(Task brief): Return all lines below containing the word "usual".

Provided data Start Marker

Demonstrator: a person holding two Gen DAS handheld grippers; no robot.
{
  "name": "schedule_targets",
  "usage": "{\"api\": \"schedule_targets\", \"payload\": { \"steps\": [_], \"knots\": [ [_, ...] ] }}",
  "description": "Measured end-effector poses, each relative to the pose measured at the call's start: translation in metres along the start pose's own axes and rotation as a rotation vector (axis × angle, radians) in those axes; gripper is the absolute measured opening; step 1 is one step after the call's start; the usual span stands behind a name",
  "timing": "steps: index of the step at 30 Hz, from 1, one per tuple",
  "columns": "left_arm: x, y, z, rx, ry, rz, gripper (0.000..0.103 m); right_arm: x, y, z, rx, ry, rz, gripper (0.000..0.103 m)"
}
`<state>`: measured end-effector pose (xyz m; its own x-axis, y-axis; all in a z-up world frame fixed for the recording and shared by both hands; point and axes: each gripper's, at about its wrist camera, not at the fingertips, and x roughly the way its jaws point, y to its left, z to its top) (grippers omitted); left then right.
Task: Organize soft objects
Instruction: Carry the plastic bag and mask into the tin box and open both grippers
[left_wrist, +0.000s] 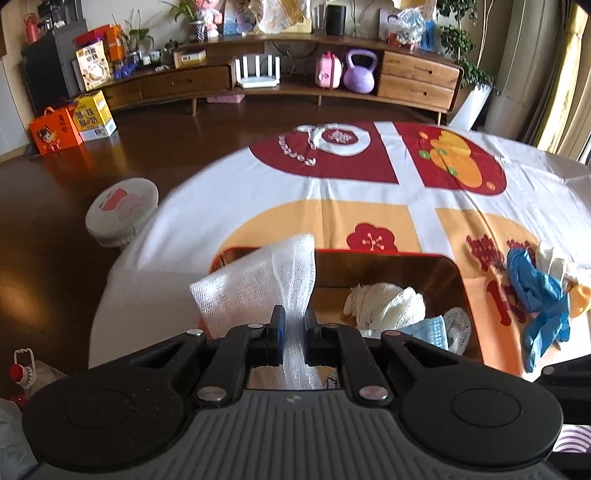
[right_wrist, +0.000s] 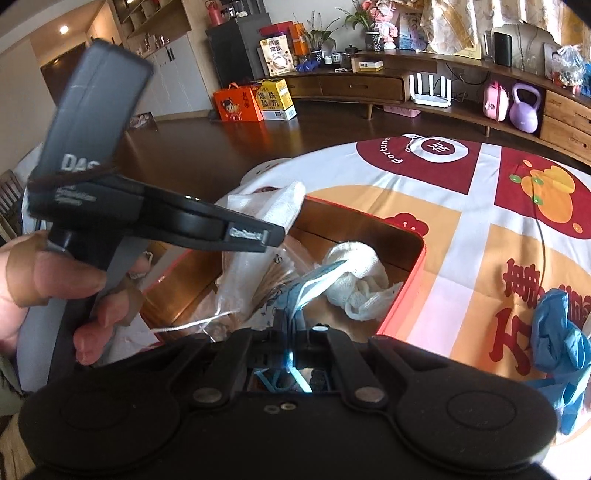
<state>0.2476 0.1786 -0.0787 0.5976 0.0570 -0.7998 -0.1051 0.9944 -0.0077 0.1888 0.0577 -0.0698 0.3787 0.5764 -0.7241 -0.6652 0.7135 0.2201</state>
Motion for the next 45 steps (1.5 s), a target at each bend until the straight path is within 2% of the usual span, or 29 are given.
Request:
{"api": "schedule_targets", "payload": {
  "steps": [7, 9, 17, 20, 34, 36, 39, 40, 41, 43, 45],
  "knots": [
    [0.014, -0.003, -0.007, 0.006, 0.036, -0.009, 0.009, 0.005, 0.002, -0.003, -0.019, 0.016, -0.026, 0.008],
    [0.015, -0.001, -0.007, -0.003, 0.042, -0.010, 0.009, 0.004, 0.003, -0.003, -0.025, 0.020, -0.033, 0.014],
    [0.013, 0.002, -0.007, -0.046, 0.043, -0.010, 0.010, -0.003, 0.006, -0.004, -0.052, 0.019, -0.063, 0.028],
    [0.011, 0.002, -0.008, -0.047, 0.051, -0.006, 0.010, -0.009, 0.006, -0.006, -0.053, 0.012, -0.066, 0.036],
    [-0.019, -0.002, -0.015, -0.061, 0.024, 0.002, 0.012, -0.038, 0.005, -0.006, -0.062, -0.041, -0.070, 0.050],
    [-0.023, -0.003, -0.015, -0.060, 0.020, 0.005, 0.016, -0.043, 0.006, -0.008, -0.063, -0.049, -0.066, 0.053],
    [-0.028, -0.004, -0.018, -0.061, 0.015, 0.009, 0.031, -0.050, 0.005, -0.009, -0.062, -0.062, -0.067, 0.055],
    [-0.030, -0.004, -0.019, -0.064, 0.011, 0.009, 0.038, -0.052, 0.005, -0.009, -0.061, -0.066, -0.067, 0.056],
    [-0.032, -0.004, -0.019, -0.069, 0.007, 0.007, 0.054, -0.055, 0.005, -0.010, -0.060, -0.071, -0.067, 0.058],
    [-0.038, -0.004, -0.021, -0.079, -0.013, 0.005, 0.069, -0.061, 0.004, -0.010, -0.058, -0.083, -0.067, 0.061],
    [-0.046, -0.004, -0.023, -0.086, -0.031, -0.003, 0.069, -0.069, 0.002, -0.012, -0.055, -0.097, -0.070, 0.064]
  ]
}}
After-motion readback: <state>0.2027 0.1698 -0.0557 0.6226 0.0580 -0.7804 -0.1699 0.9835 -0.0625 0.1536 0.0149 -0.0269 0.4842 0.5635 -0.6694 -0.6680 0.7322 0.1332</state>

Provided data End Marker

(Answer for the task):
  "description": "Measured end-effector poses, each relative to the pose measured at the call's start: translation in metres along the start pose's own axes and rotation as a rotation vector (axis × angle, radians) in those axes; gripper is the absolute measured opening; step 1 is one step after the call's start; the usual span stands behind a name",
Motion for the next 45 steps (1.5 s), a target at each bend until the straight path is within 2% of the usual span, or 29 are given.

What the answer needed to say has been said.